Students throw petrol bombs at school in Kasserine – 23 November
Protesting students reportedly threw petrol bombs at the walls of a school in Kasserine, causing minor burn injuries to at least three students. The incident took place around 1400 hrs local time. A director of the school told local media the protest and attack may have been linked to an ongoing dispute about the examination system.
Assailants abduct one in Tunis, demand USD 8,700 ransom – 21 November
Local media said that unidentified assailants abducted a man in the Zahrouni area of Tunis, demanding USD 8,700 in local currency for his release. The interior ministry said that police ambushed the kidnappers and recovered the abductee. There is a moderate risk of abduction in Tunisia, though security measures have limited the kidnap rate in recent years.
United Arab Emirates
Court jails two for membership of Islamist group – 14 November
The State Security Circuit of the Supreme Federal Court jailed one man for ten years and another for seven years for membership of the al-Islah Islamist organisation, linked to the banned Muslim Brotherhood. The prosecution said that one of the men had planned to overthrow the government. The government occasionally carries out crackdowns on Islamists, particularly following the 2011 Arab Uprisings.
Coalition air strike kills 12 civilians at Hajjah – 23 November
Local residents and an official from Hajjah province reported that an air strike carried out by the Saudi-led coalition killed at least 12 civilians who were travelling in a pick-up truck in Hiran district. The civilians were driving to a local market when their vehicle was destroyed by the air strike. The coalition has not commented on the report, and has maintained it does not target civilians. However, the UN claims air strikes have caused the majority of 4,125 civilian deaths in Yemen since March 2015.

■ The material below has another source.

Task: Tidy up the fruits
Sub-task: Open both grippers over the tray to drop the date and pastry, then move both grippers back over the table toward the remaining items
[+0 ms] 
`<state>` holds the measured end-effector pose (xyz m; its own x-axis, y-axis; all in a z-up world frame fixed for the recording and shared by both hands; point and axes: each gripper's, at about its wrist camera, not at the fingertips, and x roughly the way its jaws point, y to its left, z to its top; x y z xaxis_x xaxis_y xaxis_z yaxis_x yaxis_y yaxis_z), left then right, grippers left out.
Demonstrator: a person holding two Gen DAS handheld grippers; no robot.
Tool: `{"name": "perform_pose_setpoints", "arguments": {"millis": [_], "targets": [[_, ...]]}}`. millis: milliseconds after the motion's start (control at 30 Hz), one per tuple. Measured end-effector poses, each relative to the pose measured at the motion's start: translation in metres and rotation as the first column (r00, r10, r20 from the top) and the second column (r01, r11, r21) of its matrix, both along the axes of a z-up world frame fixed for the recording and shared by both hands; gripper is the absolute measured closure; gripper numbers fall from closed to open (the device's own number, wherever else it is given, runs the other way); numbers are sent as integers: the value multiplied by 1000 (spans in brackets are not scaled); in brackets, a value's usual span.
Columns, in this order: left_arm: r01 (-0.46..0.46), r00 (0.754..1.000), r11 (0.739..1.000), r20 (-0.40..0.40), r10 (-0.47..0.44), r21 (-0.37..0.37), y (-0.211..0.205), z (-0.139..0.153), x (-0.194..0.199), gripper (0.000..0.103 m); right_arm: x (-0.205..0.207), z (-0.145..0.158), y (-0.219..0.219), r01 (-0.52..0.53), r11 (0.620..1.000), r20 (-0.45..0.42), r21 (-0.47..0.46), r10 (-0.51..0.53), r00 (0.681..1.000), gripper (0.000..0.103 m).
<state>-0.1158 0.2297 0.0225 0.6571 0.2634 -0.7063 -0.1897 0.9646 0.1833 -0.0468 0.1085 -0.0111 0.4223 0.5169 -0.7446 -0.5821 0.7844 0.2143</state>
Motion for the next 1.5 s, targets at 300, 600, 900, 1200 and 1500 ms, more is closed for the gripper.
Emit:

Clashes after truce breakdown leave 40 dead near Taiz – 22 November
The day after a 48-hour truce ended and failed to be renewed by either side, at least 40 fighters were killed in the Taiz area as Saudi-backed government forces advanced into Houthi territory. The Red Cross reported heavy fighting throughout the city of Taiz, with hundreds injured from indiscriminate sniper fire and shelling by both sides. Amnesty International also claimed that the Saudi-backed troops were threatening medical workers in the city who have complained of harassment and intimidation. Multiple efforts to establish long-lasting ceasefires in the Yemen conflict have failed since March 2015.
Clashes escalate towards end of 48-hour truce – 21 November
Hundreds of people protested over deteriorating conditions in Houthi-controlled Sana’a, and the southern city of Aden, where Yemen’s recognised government in exile is based. Demonstrators were critical of authorities in both cities due to unpaid salaries and shortages of both fuel and power. In Sana’a, pro-Houthi security forces maintained a heavier than usual presence and used force to break up the protest.